Practice pianissimo, or on the surface of the keys. Too much practice is too loud and too fast. Listen in your head. A good maxim, though not invariable, is to practice loud passages pianissimo, and piano passages forte. Similarly, practice slow movements quickly and quick movements slowly. Play in different registers, crossed hands, even in different keys. Muck about. Practising can be like a kitten teasing a ball of wool. I always remember Shura Cherkassky saying to me that if I heard him practice, I wouldn’t think he could play the piano. This made an indelible impression on me at the time and beautifully describes real practice…. a craft that has to be carefully honed. Learn to dismantle a piece down to the tiniest component
We press keys down, but do we consider the release? Same with the pedal. Practice the sustaining pedal with the left foot. Concentrates the mind and ear wonderfully!
What are your views on exams, festivals and competitions?
Very mixed. They all have their place but in my view far too much emphasis is put on the competitive element and too little on the musical and artistic elements. Performing in public has become an international sport and the list of sporting casualties and injuries grows proportionately. We need to review the number and regularity of some of these major competitions…..and the way the media promotes them. As to exams, again they have their place, but it is noteworthy that countries where the graded system does not exist produces playing of a singularly and consistently high order from an early age.

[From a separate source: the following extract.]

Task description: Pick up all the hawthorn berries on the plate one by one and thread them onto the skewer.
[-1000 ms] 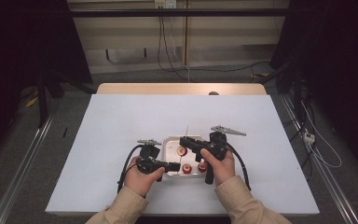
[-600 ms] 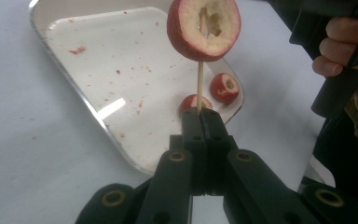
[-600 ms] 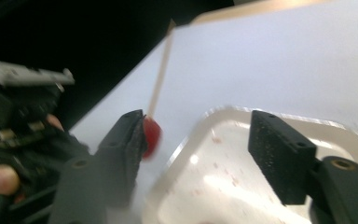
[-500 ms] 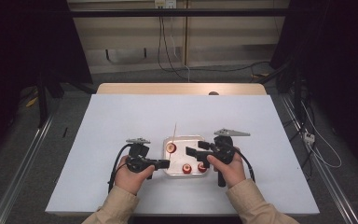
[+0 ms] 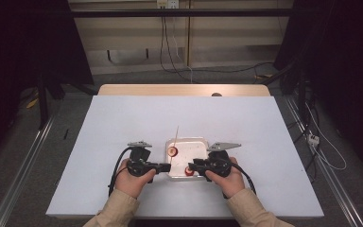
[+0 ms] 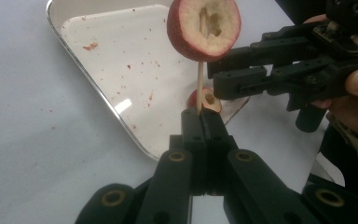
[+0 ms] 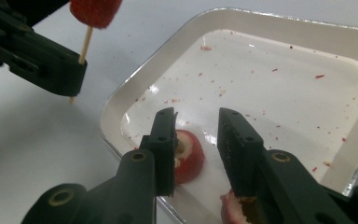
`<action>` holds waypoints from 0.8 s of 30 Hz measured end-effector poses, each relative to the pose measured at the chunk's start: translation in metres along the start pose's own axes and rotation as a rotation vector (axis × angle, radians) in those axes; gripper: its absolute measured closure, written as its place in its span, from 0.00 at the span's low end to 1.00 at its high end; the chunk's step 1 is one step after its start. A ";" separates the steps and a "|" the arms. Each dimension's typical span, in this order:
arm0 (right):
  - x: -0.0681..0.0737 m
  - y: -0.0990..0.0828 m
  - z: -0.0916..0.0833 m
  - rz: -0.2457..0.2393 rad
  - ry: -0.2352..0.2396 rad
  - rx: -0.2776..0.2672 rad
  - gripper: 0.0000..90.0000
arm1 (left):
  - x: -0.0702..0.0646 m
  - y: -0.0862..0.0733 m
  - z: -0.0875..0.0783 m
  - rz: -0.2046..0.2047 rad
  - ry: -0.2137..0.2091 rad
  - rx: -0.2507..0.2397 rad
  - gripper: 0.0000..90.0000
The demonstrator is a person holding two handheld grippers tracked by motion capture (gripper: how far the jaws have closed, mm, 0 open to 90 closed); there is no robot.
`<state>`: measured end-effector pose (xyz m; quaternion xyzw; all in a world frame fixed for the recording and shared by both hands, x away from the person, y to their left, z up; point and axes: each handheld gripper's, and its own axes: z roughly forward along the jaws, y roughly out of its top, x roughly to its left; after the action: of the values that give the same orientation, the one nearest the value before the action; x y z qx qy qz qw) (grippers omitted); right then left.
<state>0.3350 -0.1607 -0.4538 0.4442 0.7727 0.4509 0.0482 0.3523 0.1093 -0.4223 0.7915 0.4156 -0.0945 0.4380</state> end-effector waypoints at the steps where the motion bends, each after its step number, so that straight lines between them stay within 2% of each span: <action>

What do you consider to be the most important concepts to impart to beginning students, and to advanced students?
This is difficult to condense into a few simple sentences. If I have one thing to say it is that so many pianists of whatever age, ability and experience have little concept of the keyboard. They have never been encouraged to explore it, to improvise, to be allowed to make nasty noises eventually leading to rather more beautiful sounds. An intrinsic fear lies at the core of so much playing; fear of wrong notes, fear of going wrong. All this is caused by a basic lack of harmonic awareness, a hazy knowledge of scales and arpeggios, and an inability to busk and improvise. Teachers pass on their own fear as they themselves were never encouraged to improvise to play with the keyboard rather than on it. The tyrannical pull of middle C reigns supreme I fear!

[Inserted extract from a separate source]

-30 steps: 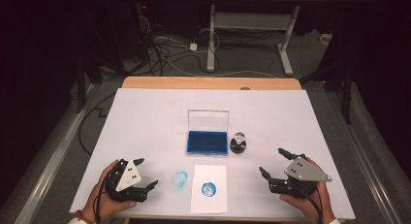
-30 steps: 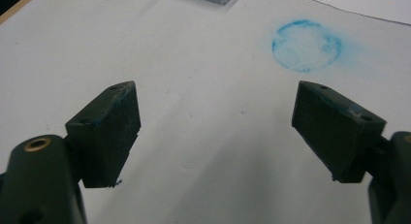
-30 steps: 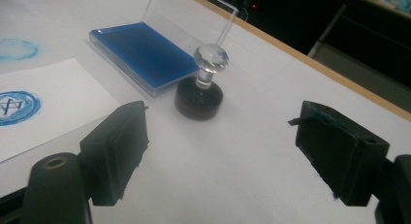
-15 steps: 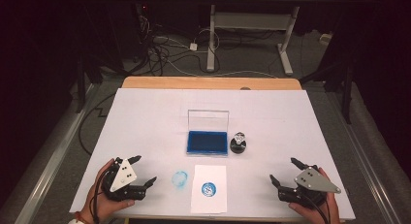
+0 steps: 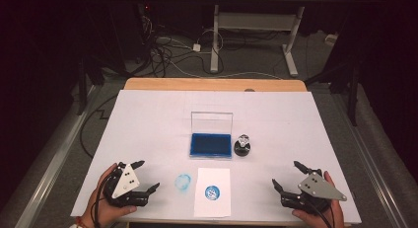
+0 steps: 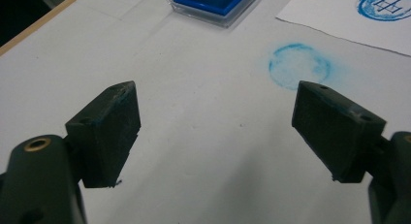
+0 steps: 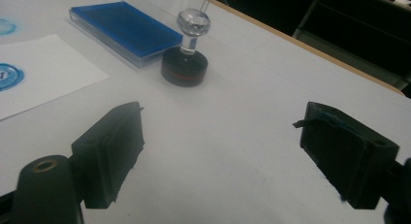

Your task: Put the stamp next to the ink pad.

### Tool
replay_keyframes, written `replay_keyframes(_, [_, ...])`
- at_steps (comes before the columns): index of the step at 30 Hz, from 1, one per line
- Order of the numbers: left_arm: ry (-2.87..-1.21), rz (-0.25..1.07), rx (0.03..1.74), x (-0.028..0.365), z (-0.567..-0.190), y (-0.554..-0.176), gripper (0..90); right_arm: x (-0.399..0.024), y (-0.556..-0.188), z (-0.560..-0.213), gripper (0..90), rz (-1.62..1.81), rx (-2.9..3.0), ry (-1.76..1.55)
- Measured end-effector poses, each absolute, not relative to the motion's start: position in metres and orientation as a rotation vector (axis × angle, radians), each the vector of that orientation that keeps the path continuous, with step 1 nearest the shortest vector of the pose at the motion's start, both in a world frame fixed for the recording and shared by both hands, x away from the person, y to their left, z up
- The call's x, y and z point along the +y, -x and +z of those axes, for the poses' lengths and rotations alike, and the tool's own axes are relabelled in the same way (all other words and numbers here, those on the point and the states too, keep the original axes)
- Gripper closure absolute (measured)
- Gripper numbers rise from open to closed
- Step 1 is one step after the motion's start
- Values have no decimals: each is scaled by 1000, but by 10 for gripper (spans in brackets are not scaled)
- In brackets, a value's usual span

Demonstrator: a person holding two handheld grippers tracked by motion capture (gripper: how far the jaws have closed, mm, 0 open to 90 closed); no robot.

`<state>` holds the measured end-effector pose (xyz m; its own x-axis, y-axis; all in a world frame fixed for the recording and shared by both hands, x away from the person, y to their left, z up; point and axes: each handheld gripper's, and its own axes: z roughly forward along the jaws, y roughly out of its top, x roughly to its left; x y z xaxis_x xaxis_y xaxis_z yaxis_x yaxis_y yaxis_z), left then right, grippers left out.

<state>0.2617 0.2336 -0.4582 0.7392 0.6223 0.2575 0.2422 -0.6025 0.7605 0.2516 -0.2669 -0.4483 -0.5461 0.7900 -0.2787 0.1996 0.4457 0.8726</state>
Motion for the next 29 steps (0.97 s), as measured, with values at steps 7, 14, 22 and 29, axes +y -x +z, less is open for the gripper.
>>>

What do you consider to be the best and worst aspects the job?
I’m not sure I can answer this. Teaching is not exactly a job for me, more a mission. I simply want to explode myths, to enable and to explore, to reveal the keyboard as more than an extension of middle C
What is your favourite music to teach? To play?
Well, of course it is always a pleasure to work on familiar core repertoire. However, I do enjoy the challenge of unfamiliar scores which nobody has issues with, received opinions and which no one has ever heard before!
Who are your favourite pianists/pianist-teachers and why?
This is dangerous territory and one I have consistently tried to avoid!
Is there a link between teaching and performing?
It has been said that performers don’t make good teachers. Well, this is true in some cases but certainly not all. Equally I know of some good teachers who don’t, and never have to any significant degree, performed in public. However, having said that, the experience of performing, the physical and psychological act, does possibly lend one’s teaching an element of realism and practicality. Knowledge and respect for the score is well and good, but how to deliver it? What I describe as health and safety editions with their plethora of notes and commentaries, foot and note disease, can be daunting. Nothing is left to chance and this can inhibit performance rather than inform it. Performing in public can give a teacher the insight into that which is to be aspired to, that which is feasible, and the experience to make the choice.
Philip Fowke, known for his many BBC Promenade Concert appearances, numerous recordings and broad range of repertoire performed worldwide, is currently Senior Fellow of Keyboard at Trinity College of Music.
He is also known for his teaching, coaching and tutoring in which he enjoys exploring students’ potential, encouraging them to develop their own individuality. He is a regular tutor at the International Shrewsbury Summer School as well as at Chethams Summer School .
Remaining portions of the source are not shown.